## Work order:
Setting aside any pictures, reproduce the data exactly.

## Provided data:

>>>

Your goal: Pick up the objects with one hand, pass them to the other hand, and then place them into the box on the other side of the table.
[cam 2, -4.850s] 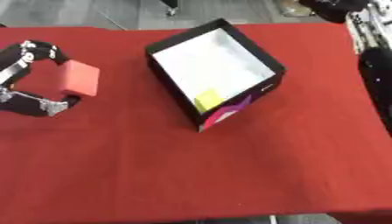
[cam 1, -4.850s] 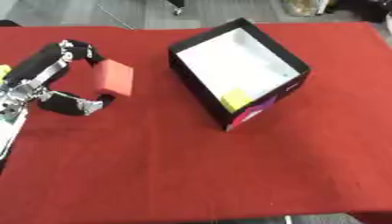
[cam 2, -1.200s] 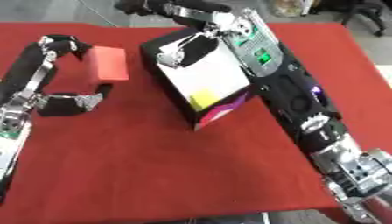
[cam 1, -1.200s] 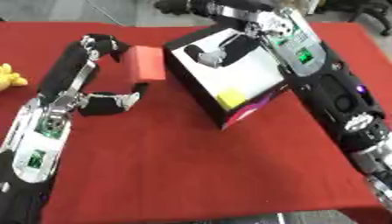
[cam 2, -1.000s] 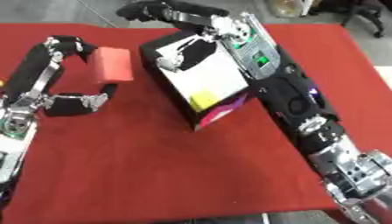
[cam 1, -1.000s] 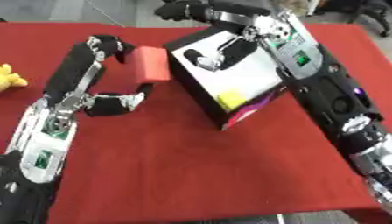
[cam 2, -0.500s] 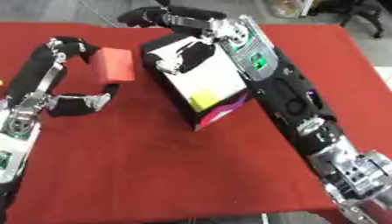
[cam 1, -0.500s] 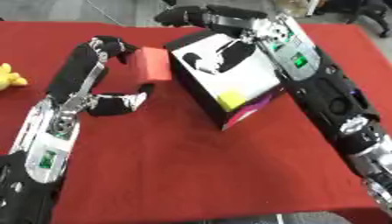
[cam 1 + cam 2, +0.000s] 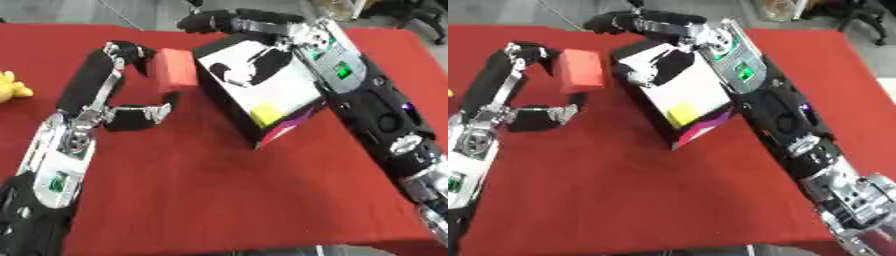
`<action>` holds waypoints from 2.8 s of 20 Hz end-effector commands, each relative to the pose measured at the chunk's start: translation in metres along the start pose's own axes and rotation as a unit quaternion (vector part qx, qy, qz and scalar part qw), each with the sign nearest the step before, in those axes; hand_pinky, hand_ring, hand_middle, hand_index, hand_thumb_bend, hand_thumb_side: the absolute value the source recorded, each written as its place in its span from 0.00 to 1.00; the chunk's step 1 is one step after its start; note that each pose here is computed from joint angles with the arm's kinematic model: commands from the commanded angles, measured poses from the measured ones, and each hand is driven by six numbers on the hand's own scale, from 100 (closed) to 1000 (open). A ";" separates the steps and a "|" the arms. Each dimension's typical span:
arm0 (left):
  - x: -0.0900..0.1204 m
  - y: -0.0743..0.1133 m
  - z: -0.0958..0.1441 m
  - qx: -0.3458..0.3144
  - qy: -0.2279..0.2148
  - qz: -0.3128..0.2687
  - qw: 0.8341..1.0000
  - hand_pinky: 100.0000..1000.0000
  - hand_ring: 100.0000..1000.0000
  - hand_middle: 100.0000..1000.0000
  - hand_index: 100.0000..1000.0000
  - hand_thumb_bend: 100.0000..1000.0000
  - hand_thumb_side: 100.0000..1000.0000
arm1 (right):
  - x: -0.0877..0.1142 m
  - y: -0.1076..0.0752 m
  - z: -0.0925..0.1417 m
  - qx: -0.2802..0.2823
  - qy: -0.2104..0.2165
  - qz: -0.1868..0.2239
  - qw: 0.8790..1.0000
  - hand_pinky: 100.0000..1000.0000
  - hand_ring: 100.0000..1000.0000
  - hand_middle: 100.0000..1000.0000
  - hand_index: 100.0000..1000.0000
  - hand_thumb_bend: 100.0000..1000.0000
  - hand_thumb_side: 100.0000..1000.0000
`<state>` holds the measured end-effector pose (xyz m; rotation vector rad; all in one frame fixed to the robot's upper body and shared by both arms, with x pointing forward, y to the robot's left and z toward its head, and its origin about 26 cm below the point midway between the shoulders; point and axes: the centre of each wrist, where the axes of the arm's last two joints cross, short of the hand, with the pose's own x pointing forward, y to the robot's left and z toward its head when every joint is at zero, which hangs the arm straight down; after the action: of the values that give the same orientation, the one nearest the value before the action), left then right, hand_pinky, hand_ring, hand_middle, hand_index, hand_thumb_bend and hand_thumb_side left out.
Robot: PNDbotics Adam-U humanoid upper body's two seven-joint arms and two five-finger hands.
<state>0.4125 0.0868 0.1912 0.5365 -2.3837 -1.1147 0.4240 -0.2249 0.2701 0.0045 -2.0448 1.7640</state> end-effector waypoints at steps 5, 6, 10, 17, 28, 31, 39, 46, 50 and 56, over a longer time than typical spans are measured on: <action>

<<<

## Result of this task:
Your goal: Pick up the objects with one hand, pass them to the other hand, and then place them into the box on the other side of the table.
[cam 2, -4.850s] 
[cam 1, -4.850s] 
[cam 2, -1.200s] 
[cam 1, -1.200s] 
[cam 2, -1.000s] 
[cam 1, -1.000s] 
[cam 2, -0.500s] 
[cam 1, -0.500s] 
[cam 1 + cam 2, +0.000s] 
`<action>` holds waypoints from 2.8 s of 20 Hz end-effector commands, each relative to the pose measured at the chunk's start: translation in metres along the start pose's own axes and rotation as a unit quaternion (vector part qx, qy, qz and scalar part qw), each with the sign nearest the step before, in those axes; hand_pinky, hand_ring, hand_middle, hand_index, hand_thumb_bend, hand_thumb_side: the absolute value the source recorded, each written as its place in its span from 0.00 to 1.00; the chunk's step 1 is one step after its start; note that each pose here is computed from joint angles with the arm's kinematic model: commands from the commanded angles, measured poses from the measured ones, and each hand is driven by six numbers on the hand's own scale, from 100 (closed) to 1000 (open). A ";" separates the steps and a "|" the arms. Each dimension's typical span:
arm0 (left):
  - x: -0.0900..0.1204 m
  - y: -0.0743..0.1133 m
  - z: -0.0958..0.1441 m
  - qx: -0.3458..0.3144
  - qy: -0.2279..0.2148
  - qz: -0.3128..0.2687
  - qw: 0.8341..1.0000
  - hand_pinky: 100.0000..1000.0000
  - hand_ring: 100.0000..1000.0000
  - hand_middle: 100.0000..1000.0000
  - hand_index: 100.0000..1000.0000
  - hand_thumb_bend: 100.0000..1000.0000
  - hand_thumb_side: 100.0000..1000.0000
arm1 (right):
  - x: -0.0877..0.1142 m
  - y: -0.1076..0.0752 m
  - z: -0.0925..0.1417 m
  - qx: -0.2802..0.2823
  - qy: -0.2104..0.2165
  - qz: -0.1868..0.2239
  - qw: 0.8790..1.0000
  - hand_pinky: 100.0000..1000.0000
  - hand_ring: 100.0000..1000.0000
  - hand_middle: 100.0000..1000.0000
  - hand_index: 100.0000..1000.0000
  - hand_thumb_bend: 100.0000..1000.0000
  - hand_thumb_side: 100.0000..1000.0000
`<state>` holds the measured end-effector pose (xyz m; rotation vector rad; all in one frame fixed to the robot's upper body and shared by both arms, with x pointing forward, y to the robot's left and z toward its head, and its origin about 26 cm below the point midway between the shoulders; point and axes: the centre of each wrist, where the axes of the arm's last two joints cross, short of the hand, with the pose's own x pointing forward, y to the robot's left and z toward its head when every joint is at zero, which hangs the arm straight down; after the action: of the values that give the same orientation, the one nearest the value before the action), left then right, hand_pinky, hand_ring, hand_middle, hand_index, hand_thumb_bend and hand_thumb_side left out.
Robot: PNDbotics Adam-U humanoid upper body's two seven-joint arms and two five-finger hands.
<state>0.4125 0.0868 0.1912 0.5365 -2.3837 -1.1147 0.4240 -0.2249 0.2701 0.0045 -2.0448 1.7640</state> end-effector waypoints at steps 5, 6, 10, 17, 28, 31, 39, 46, 50 and 56, over a longer time than typical spans are measured on: <action>

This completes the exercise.